→ **Problem description**:
Your answer should be every line of the records that contains the word "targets", copied as it stands.

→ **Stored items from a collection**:
_____
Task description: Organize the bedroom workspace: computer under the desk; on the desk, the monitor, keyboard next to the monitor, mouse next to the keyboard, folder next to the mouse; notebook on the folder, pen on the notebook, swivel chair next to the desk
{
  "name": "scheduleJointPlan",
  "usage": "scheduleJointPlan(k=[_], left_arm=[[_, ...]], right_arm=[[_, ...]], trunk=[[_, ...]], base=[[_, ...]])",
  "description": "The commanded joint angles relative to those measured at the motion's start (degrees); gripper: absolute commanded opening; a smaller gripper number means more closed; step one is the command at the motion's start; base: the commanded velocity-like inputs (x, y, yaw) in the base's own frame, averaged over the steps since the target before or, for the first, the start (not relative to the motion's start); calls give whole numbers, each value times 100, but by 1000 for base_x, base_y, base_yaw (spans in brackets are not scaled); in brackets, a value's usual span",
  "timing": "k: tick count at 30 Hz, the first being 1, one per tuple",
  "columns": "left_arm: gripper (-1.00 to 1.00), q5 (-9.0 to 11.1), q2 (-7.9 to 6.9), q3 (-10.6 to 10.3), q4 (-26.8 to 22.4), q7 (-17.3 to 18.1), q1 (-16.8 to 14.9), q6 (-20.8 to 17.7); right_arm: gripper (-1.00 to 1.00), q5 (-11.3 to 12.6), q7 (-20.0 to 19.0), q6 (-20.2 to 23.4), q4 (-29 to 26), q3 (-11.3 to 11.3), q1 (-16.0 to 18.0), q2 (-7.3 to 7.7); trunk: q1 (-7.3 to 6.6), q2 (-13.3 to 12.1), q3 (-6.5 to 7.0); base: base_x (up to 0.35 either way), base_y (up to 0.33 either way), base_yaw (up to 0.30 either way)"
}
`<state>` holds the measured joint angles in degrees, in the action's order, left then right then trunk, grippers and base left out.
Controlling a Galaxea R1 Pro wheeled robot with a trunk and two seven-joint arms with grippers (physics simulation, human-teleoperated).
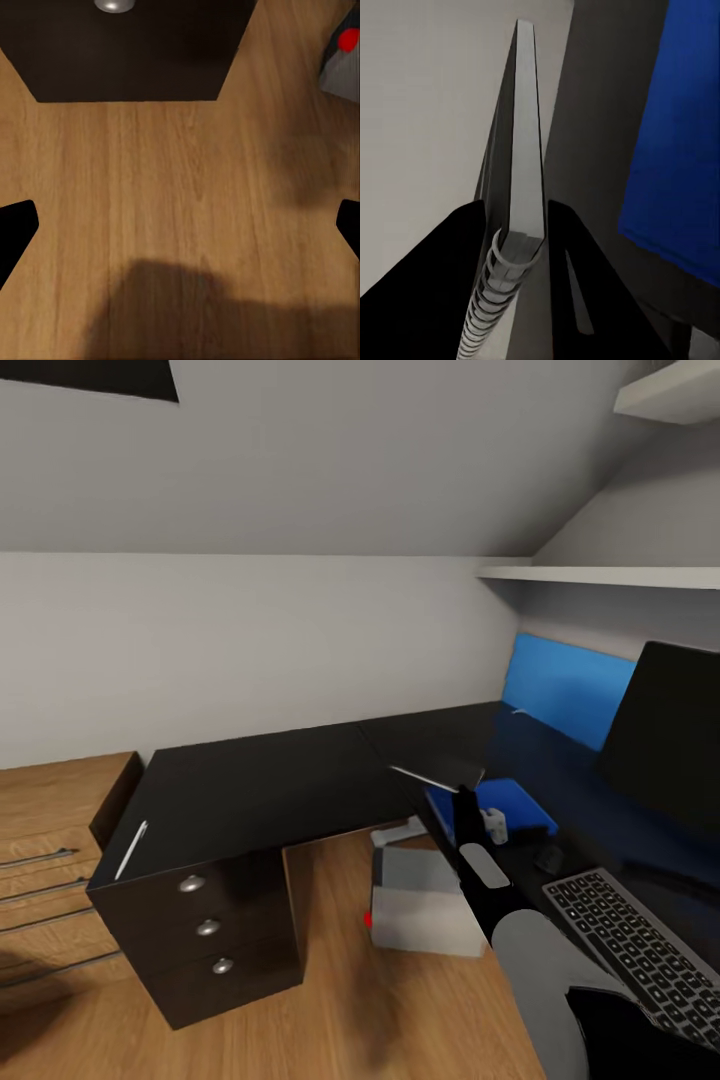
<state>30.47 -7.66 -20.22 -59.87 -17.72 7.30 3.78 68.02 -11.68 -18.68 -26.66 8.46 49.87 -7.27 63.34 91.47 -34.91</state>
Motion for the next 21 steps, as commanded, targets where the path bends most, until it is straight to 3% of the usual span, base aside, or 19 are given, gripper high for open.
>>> scheduleJointPlan(k=[1,14,21], left_arm=[[100,62,-8,-26,-7,-38,-1,35],[100,56,-8,-26,-7,-38,-1,35],[100,55,-8,-26,-7,-38,-1,35]], right_arm=[[-100,53,-45,-2,4,16,6,-2],[-100,61,51,12,12,18,5,52],[-100,57,142,23,19,8,5,59]], trunk=[[0,3,-4],[0,3,-4],[0,3,-4]], base=[[0,0,-264],[0,0,-264],[0,0,-80]])
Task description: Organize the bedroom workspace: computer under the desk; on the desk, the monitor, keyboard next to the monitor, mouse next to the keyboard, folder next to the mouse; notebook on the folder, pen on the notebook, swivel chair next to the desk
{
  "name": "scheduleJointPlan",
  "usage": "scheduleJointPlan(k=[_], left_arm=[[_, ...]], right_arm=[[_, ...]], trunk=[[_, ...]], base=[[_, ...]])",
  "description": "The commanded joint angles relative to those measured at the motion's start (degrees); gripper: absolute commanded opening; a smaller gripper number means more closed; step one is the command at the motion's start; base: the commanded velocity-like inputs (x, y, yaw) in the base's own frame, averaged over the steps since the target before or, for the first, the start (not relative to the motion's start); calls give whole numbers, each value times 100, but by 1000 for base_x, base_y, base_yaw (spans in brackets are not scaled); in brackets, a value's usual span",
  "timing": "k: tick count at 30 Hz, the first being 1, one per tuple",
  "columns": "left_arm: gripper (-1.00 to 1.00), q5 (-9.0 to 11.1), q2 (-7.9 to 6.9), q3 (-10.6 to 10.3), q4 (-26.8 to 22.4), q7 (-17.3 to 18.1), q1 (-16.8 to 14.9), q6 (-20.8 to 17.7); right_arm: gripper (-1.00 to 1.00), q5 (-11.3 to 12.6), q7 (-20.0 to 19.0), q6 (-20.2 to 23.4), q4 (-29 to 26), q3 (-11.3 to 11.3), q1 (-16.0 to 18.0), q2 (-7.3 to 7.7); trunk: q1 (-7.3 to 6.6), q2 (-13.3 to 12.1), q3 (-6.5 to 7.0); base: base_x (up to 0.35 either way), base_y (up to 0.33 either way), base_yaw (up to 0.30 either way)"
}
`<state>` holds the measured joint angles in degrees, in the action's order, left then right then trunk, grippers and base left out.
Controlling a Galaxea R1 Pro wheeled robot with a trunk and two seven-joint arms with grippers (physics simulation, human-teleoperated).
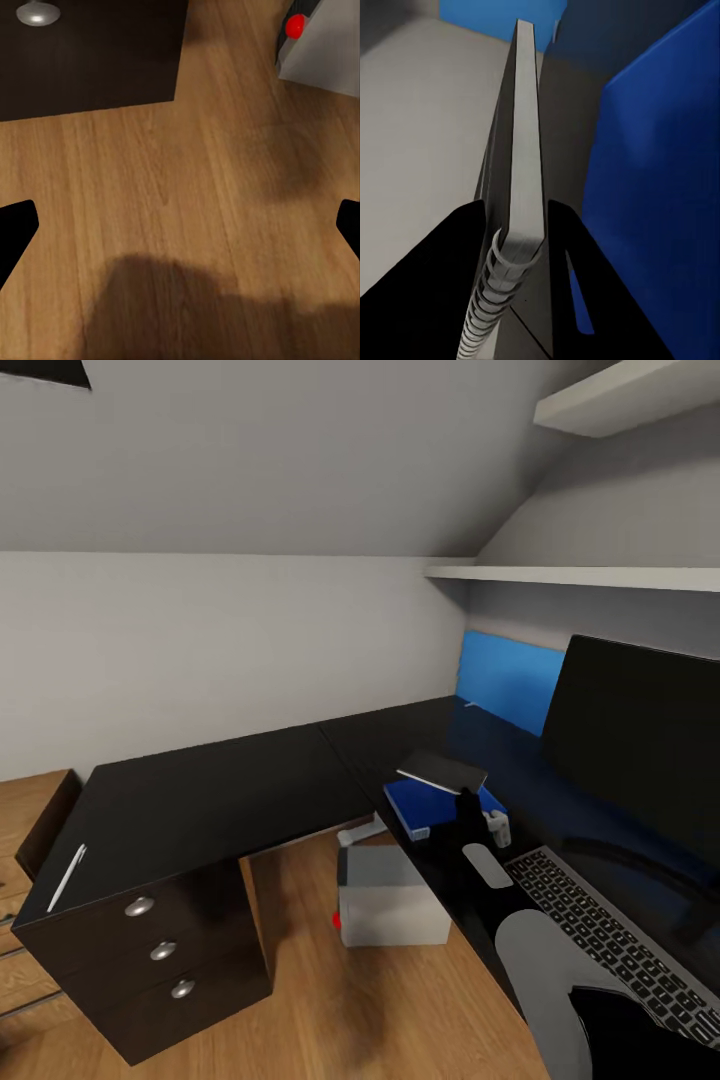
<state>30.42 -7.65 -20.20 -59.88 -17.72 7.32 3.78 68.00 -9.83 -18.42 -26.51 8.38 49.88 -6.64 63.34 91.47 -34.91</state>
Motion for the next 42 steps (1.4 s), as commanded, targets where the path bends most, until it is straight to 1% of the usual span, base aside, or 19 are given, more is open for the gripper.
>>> scheduleJointPlan(k=[1,16,25,28,30,31,35,42], left_arm=[[100,60,-8,-28,-6,-38,-2,35],[100,62,-10,-28,-6,-38,-2,43],[100,60,-9,-28,-6,-38,-2,43],[100,60,-8,-28,-6,-38,-2,43],[100,60,-8,-28,-6,-38,-2,43],[100,58,-8,-28,-6,-38,-2,44],[100,57,-8,-27,-6,-38,-2,44],[100,54,-9,-24,-6,-45,-2,44]], right_arm=[[-100,58,-40,0,4,16,4,-4],[-100,38,-58,-7,22,4,4,-23],[-100,37,-14,-11,16,-1,-4,-6],[-100,34,85,-7,15,-5,-4,-5],[-100,32,237,-5,15,-12,-5,-5],[-100,32,419,3,8,-16,-5,-5],[-100,30,633,10,0,-25,-5,-4],[-100,29,740,13,4,-29,-5,-4]], trunk=[[0,3,-4],[0,3,-4],[0,3,-4],[0,3,-4],[0,3,-4],[0,3,-4],[0,3,-4],[0,3,-4]], base=[[0,0,-18],[0,0,-2],[0,0,0],[0,0,0],[0,0,0],[0,0,0],[0,0,0],[0,0,0]])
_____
→ **Result**:
Motion for the next 21 steps, as commanded, targets where the path bends most, until it is straight to 3% of the usual span, base aside, or 19 are given, gripper high for open.
Motion for the next 42 steps (1.4 s), as commanded, targets where the path bends most, until it is straight to 1% of the usual span, base aside, or 19 are given, more is open for the gripper.

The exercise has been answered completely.